SDG: #9 Industry, Innovation & Infrastructure
Kathryn Larsen is an American architectural technologist (Bygningskonstruktør
MAK) based in Denmark. From a young age, Kathryn has been interested in
vernacular architecture, and how local construction methods and materials can
be adapted into modern buildings.
In 2013, she took a gap year to Japan with CIEE to study Japanese intensively,
and documented her experiences with a sketchbook. From 2014-2015 she
studied architecture at Cornell University, before eventually transferring to the
Copenhagen School of Design and Technology (KEA), where she finished her
undergraduate degree in Architectural Technology and Construction
Management in 2019.
For her dissertation, Kathryn Larsen focused on the seaweed houses of Læsø,
and on eelgrass as a Danish building material, a topic without many English-
language resources. She designed an original research project under supervision
of KEA Material Design Lab, called Seaweed Thatch Reimagined, and built
prefabricated seaweed thatch panels designed for use on roofs and facades.
These panels were then installed on a weathering structure on the roof of the
school, to be studied for over a year. From March 2019, her research has been
supported by a grant from Boligfonden Spirekasse.
Kathryn hopes to grow her budding career, and continue to use her perspective
to create innovative solutions for a greener building industry.
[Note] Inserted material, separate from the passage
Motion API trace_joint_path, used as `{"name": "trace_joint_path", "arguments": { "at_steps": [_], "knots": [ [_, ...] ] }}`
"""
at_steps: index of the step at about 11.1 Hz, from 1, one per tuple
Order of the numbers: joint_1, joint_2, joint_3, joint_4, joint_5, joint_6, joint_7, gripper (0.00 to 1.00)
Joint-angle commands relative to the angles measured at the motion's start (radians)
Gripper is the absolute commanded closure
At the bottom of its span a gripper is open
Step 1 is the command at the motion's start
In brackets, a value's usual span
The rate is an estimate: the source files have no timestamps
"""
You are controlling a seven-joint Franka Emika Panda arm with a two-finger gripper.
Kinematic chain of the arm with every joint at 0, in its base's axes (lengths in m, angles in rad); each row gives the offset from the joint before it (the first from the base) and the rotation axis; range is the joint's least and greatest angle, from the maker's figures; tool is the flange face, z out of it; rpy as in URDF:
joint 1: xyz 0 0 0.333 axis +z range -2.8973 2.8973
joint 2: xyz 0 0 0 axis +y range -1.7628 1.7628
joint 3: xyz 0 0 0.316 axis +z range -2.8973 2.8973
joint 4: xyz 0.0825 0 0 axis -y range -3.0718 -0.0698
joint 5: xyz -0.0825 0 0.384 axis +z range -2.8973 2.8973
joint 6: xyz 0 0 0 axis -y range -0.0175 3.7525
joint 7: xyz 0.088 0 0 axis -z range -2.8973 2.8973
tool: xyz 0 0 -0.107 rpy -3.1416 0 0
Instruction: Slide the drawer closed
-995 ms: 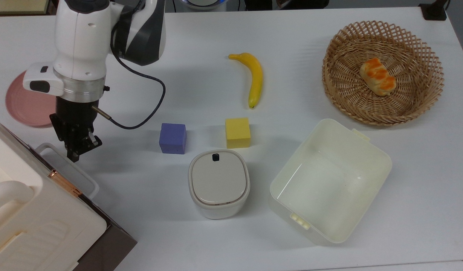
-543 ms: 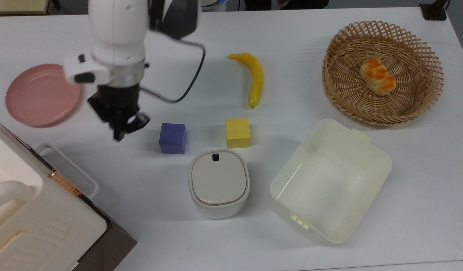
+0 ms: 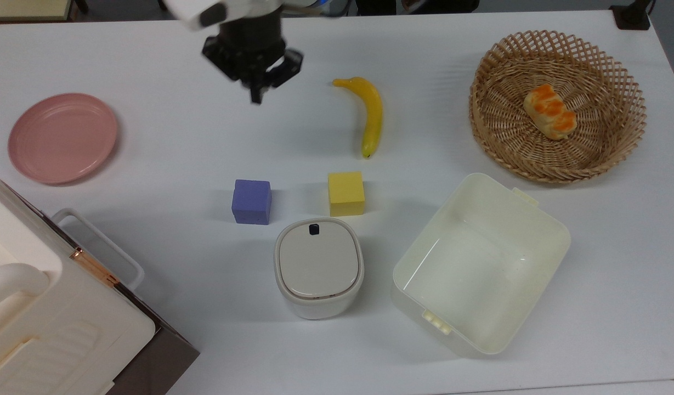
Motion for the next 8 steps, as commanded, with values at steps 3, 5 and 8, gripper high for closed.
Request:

Project: Seaweed Thatch Reimagined
For generations the island people of Læsø, just off the coast of the Danish mainland, made use of eelgrass, a type of seagrass found in Scandinavia and the British Isles, to create massive thatched roofs. This added a unique element to the island’s vernacular architecture.
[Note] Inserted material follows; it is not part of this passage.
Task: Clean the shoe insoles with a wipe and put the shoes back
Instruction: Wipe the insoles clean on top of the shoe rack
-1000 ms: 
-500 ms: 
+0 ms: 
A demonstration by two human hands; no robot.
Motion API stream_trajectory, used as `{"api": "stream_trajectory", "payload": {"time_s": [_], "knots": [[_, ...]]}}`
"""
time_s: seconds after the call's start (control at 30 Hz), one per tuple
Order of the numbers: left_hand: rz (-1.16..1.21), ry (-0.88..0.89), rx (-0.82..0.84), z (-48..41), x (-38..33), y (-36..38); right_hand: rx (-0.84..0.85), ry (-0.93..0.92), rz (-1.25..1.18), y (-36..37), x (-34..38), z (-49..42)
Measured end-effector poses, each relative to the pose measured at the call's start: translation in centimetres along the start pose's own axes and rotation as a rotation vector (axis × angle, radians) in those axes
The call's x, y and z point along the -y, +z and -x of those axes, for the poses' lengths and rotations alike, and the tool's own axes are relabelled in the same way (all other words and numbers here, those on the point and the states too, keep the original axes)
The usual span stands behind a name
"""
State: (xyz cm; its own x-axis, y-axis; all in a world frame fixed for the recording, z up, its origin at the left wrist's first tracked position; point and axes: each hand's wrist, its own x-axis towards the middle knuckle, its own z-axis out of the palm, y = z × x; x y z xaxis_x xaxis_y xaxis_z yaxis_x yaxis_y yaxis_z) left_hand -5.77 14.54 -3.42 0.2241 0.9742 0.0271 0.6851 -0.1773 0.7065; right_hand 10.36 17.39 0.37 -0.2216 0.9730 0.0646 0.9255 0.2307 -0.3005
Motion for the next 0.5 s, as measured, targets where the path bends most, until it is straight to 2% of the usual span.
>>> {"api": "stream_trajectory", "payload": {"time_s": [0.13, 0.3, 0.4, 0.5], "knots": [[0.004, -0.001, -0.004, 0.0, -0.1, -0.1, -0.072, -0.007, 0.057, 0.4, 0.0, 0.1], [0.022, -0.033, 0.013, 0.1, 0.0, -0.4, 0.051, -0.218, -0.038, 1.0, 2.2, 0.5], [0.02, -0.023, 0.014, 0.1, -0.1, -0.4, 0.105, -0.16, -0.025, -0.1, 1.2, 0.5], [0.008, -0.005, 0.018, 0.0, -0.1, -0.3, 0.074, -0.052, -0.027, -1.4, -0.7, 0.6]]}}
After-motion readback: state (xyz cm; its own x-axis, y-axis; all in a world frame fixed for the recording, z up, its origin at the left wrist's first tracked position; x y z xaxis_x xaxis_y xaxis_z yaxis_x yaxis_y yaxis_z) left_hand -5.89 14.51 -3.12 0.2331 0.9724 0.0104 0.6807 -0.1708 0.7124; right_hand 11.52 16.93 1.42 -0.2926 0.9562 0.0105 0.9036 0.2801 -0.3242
Inspired by these thatching methods, Copenhagen School of Business and Design student Kathryn Larsen set out to create pre-fabricated thatch panels made from eelgrass for her project titled Seaweed Thatch Reimagined. These panels can be installed as a facade or roofing material that is slightly more minimalist and modern than the old Scandinavian thatching methods.
The eelgrass material, while rare, is a useful and sustainable building material. It is rot-resistant, fireproof, carbon-negative, waterproof and is also an insulating material. Larsen believes that there are ways to harvest and use this material without damaging the surrounding marine life.